Aim of the task - Return exactly the lines below, starting with the one that has "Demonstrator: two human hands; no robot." and going on through the one that has "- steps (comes".

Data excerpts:
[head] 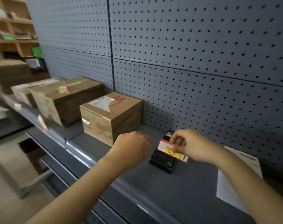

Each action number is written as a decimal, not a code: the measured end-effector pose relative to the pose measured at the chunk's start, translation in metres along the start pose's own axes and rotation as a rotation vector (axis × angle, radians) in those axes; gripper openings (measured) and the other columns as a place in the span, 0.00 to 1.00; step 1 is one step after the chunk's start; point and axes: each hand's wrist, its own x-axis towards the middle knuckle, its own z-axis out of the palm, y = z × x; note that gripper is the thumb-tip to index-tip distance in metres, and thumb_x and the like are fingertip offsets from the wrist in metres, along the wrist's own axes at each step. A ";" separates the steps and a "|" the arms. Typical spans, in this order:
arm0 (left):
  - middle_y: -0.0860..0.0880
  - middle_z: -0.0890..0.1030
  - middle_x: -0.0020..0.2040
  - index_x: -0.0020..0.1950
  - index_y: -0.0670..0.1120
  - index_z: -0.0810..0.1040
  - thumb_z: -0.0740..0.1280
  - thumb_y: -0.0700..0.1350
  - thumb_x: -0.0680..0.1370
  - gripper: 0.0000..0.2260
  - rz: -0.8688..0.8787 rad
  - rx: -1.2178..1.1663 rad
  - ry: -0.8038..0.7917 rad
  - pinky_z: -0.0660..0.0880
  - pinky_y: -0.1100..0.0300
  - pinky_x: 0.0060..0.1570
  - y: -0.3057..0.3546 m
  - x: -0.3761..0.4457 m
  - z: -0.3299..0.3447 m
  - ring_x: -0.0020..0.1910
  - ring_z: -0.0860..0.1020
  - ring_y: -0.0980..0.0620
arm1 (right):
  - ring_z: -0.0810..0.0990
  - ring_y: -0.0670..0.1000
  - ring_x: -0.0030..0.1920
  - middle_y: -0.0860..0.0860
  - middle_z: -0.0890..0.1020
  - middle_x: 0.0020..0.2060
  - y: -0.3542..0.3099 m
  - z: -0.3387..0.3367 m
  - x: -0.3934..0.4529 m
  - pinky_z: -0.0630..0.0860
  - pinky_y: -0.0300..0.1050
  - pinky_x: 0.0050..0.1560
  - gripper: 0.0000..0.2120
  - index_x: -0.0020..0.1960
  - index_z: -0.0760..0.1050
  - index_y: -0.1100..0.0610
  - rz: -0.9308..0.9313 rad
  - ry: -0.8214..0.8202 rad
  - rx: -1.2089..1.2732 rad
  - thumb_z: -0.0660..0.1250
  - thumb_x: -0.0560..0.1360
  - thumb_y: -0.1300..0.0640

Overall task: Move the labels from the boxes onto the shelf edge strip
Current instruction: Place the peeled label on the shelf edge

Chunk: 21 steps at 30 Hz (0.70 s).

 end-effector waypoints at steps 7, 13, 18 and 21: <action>0.54 0.80 0.55 0.58 0.55 0.75 0.61 0.53 0.78 0.11 -0.266 0.035 0.029 0.74 0.56 0.49 -0.113 -0.081 -0.026 0.53 0.78 0.50 | 0.79 0.47 0.42 0.45 0.79 0.39 -0.121 0.070 0.048 0.79 0.48 0.45 0.04 0.48 0.79 0.53 -0.263 -0.067 -0.002 0.70 0.74 0.58; 0.54 0.80 0.56 0.58 0.55 0.75 0.61 0.52 0.77 0.11 -0.400 0.078 0.016 0.76 0.54 0.52 -0.208 -0.150 -0.041 0.55 0.78 0.49 | 0.78 0.47 0.46 0.46 0.80 0.42 -0.222 0.138 0.089 0.77 0.47 0.50 0.06 0.52 0.77 0.52 -0.402 -0.105 -0.006 0.66 0.76 0.58; 0.52 0.79 0.57 0.60 0.54 0.74 0.61 0.52 0.78 0.12 -0.422 0.077 0.012 0.76 0.53 0.52 -0.263 -0.171 -0.045 0.54 0.78 0.49 | 0.79 0.49 0.44 0.49 0.82 0.42 -0.268 0.177 0.112 0.77 0.50 0.48 0.04 0.48 0.78 0.52 -0.430 -0.058 -0.007 0.67 0.74 0.59; 0.52 0.79 0.56 0.60 0.53 0.74 0.61 0.52 0.78 0.12 -0.400 0.046 0.000 0.76 0.55 0.51 -0.283 -0.167 -0.039 0.53 0.78 0.50 | 0.80 0.49 0.42 0.46 0.82 0.39 -0.277 0.189 0.127 0.78 0.51 0.48 0.04 0.46 0.78 0.50 -0.403 -0.073 0.009 0.68 0.73 0.58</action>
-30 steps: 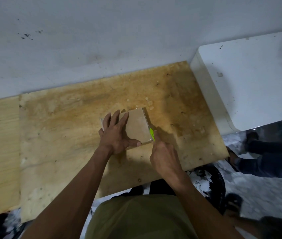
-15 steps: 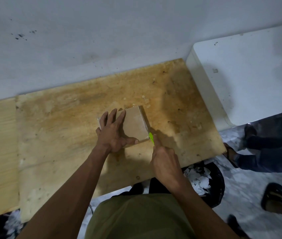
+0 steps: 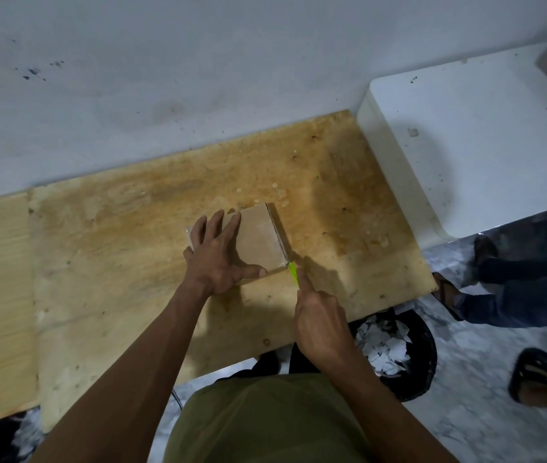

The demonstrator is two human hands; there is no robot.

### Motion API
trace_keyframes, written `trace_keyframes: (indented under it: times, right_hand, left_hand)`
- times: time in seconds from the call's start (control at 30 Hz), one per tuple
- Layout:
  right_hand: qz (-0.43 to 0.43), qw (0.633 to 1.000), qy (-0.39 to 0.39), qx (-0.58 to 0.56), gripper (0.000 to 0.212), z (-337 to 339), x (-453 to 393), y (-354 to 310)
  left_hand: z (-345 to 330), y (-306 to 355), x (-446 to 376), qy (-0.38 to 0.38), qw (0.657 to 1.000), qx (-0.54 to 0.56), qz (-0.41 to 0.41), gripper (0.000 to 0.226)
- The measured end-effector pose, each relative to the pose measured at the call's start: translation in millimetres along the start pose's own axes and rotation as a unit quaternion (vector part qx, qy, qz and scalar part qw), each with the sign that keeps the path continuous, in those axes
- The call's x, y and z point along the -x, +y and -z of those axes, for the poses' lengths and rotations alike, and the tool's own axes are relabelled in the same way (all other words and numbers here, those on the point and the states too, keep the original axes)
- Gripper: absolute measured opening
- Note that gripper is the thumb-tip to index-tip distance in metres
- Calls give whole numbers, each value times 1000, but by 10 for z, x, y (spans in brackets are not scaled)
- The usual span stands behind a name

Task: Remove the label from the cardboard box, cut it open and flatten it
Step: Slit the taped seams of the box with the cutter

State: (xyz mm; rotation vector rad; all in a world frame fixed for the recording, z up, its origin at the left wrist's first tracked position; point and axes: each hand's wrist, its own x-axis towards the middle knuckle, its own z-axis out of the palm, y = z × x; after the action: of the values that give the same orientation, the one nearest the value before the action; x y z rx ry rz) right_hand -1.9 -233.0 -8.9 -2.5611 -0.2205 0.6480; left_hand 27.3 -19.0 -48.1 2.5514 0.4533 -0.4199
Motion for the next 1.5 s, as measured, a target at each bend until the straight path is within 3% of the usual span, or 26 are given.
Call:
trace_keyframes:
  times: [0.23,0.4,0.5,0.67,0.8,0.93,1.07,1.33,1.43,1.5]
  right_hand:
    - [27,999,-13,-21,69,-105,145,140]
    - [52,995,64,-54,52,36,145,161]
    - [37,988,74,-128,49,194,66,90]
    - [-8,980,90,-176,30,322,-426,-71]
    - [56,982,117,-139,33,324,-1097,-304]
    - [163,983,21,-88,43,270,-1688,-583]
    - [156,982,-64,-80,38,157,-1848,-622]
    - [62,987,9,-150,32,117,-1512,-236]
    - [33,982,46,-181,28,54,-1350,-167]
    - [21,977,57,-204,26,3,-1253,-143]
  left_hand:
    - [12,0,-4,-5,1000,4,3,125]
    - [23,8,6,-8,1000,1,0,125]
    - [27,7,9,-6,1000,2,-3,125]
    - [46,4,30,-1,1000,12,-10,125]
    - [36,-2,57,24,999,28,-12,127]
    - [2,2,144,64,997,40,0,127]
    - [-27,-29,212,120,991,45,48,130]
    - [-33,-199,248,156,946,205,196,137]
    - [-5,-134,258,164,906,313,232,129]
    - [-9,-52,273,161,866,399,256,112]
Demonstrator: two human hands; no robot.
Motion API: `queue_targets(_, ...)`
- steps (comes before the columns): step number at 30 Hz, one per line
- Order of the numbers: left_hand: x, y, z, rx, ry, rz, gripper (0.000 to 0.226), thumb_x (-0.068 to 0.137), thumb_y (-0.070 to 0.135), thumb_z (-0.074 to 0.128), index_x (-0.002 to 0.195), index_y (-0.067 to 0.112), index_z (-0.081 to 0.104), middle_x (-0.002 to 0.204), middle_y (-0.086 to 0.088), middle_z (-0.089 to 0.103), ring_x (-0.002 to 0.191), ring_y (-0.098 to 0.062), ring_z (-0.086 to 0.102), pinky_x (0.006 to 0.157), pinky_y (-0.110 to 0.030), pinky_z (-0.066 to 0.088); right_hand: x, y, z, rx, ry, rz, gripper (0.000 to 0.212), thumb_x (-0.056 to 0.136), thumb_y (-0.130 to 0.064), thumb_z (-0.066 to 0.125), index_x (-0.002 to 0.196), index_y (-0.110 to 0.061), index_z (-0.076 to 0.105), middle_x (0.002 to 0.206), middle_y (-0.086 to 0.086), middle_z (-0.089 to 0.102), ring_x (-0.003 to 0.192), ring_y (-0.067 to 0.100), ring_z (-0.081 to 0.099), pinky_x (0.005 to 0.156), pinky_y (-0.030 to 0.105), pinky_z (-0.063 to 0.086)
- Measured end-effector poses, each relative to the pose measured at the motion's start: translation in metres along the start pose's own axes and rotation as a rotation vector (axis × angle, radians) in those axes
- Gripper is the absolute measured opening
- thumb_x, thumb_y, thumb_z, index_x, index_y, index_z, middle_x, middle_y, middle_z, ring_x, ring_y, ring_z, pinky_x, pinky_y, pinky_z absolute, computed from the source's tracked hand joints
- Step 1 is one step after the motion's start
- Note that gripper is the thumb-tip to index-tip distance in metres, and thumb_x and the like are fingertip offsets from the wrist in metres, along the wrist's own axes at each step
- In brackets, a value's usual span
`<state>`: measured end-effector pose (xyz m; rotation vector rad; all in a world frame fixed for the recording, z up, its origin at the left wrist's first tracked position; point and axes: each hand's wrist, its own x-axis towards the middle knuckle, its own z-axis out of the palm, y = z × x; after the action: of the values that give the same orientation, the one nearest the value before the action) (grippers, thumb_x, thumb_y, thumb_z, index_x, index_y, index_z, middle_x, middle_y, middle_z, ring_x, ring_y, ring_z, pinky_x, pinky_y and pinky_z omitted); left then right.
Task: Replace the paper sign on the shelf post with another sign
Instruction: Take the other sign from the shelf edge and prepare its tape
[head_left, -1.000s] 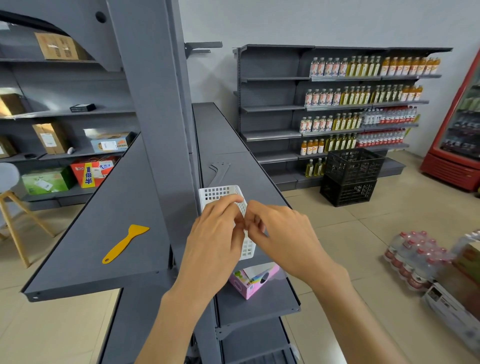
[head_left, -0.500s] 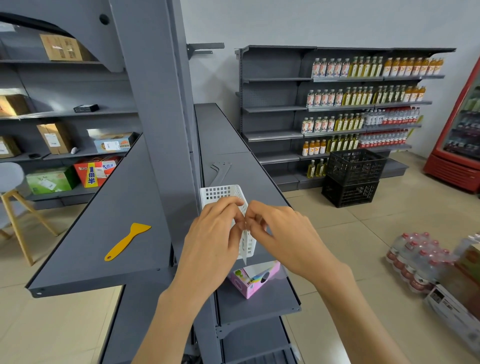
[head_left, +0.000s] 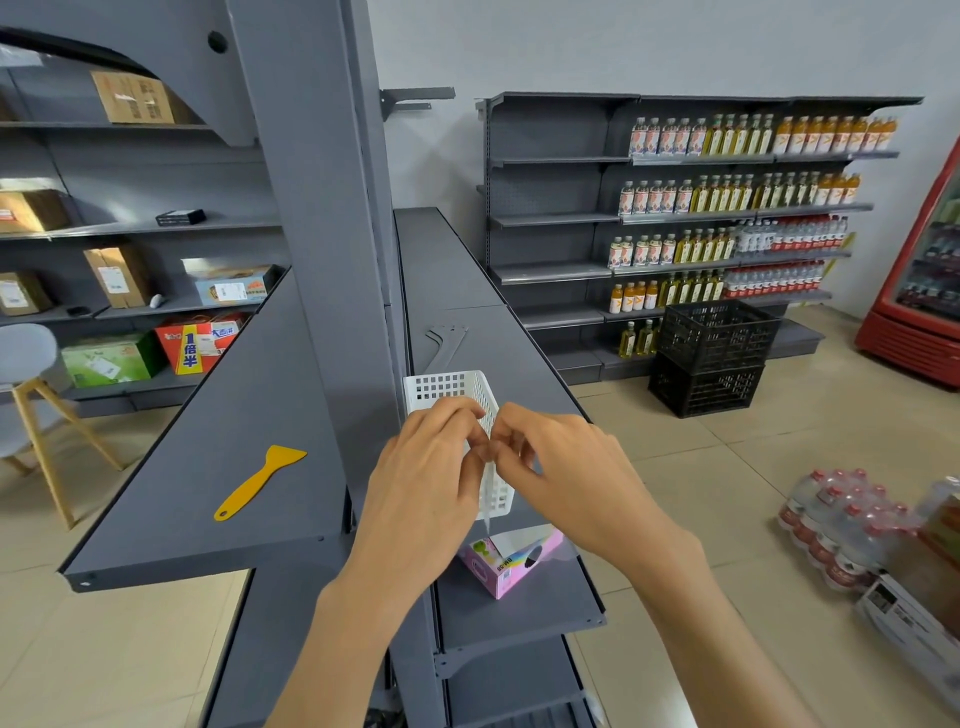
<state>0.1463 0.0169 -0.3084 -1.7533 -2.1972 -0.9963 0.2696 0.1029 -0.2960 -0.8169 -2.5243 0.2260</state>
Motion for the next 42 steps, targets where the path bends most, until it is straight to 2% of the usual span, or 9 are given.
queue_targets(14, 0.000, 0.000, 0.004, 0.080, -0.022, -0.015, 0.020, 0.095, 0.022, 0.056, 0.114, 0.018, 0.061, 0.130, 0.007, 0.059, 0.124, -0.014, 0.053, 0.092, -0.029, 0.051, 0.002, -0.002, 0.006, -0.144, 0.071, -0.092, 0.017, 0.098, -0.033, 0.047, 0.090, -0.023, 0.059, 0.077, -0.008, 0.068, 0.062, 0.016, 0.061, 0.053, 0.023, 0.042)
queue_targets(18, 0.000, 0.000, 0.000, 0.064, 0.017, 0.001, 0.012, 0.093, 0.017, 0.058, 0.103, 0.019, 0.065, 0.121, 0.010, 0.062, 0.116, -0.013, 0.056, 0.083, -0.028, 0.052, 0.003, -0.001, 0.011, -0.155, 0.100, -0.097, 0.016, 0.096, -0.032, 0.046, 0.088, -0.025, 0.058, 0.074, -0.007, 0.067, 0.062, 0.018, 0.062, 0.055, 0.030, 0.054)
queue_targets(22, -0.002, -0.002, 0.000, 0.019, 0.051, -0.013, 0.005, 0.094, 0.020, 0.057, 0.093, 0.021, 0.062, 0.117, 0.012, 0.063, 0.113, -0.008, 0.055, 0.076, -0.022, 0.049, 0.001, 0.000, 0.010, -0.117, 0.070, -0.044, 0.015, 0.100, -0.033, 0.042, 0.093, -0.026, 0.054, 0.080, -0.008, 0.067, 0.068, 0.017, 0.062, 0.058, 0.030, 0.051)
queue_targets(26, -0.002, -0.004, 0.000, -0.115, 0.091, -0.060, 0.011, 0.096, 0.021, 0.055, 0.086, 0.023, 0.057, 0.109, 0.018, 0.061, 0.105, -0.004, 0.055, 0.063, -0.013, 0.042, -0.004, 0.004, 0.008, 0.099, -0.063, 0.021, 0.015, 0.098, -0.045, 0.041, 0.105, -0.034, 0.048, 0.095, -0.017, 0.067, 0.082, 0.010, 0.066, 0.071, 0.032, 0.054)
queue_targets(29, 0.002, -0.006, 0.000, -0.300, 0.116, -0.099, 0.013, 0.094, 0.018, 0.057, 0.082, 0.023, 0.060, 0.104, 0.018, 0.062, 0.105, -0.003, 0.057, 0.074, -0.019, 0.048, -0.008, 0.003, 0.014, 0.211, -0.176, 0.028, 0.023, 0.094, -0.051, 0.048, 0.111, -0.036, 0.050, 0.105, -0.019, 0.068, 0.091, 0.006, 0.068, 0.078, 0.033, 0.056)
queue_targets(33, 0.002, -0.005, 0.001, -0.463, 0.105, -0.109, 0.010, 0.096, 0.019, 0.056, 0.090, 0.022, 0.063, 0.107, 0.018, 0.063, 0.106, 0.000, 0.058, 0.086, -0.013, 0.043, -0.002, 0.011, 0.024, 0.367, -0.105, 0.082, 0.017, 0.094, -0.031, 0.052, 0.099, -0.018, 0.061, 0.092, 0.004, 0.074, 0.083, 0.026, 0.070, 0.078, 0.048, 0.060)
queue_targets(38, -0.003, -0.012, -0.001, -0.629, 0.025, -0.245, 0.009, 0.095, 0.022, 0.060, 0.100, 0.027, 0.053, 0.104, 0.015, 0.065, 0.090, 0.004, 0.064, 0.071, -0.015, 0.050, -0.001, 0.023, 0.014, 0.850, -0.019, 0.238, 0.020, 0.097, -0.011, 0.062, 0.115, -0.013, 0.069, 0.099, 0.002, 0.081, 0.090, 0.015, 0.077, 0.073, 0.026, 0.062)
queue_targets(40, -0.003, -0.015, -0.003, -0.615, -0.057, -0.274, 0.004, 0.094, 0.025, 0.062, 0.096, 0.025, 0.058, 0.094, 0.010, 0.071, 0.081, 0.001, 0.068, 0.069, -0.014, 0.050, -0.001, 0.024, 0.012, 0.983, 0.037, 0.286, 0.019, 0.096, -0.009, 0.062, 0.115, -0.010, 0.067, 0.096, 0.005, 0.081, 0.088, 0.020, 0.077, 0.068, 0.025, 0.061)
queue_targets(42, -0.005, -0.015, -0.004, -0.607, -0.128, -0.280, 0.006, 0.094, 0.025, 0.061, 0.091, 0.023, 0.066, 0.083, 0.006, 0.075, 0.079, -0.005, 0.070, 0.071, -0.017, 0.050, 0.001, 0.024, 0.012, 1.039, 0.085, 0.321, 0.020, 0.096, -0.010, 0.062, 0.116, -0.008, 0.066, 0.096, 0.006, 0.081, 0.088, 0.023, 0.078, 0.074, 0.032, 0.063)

Solution to this exercise -
Demonstrator: two human hands; no robot.
Motion API: `queue_targets(_, ...)`
- steps (comes before the columns): step number at 30 Hz, one per line

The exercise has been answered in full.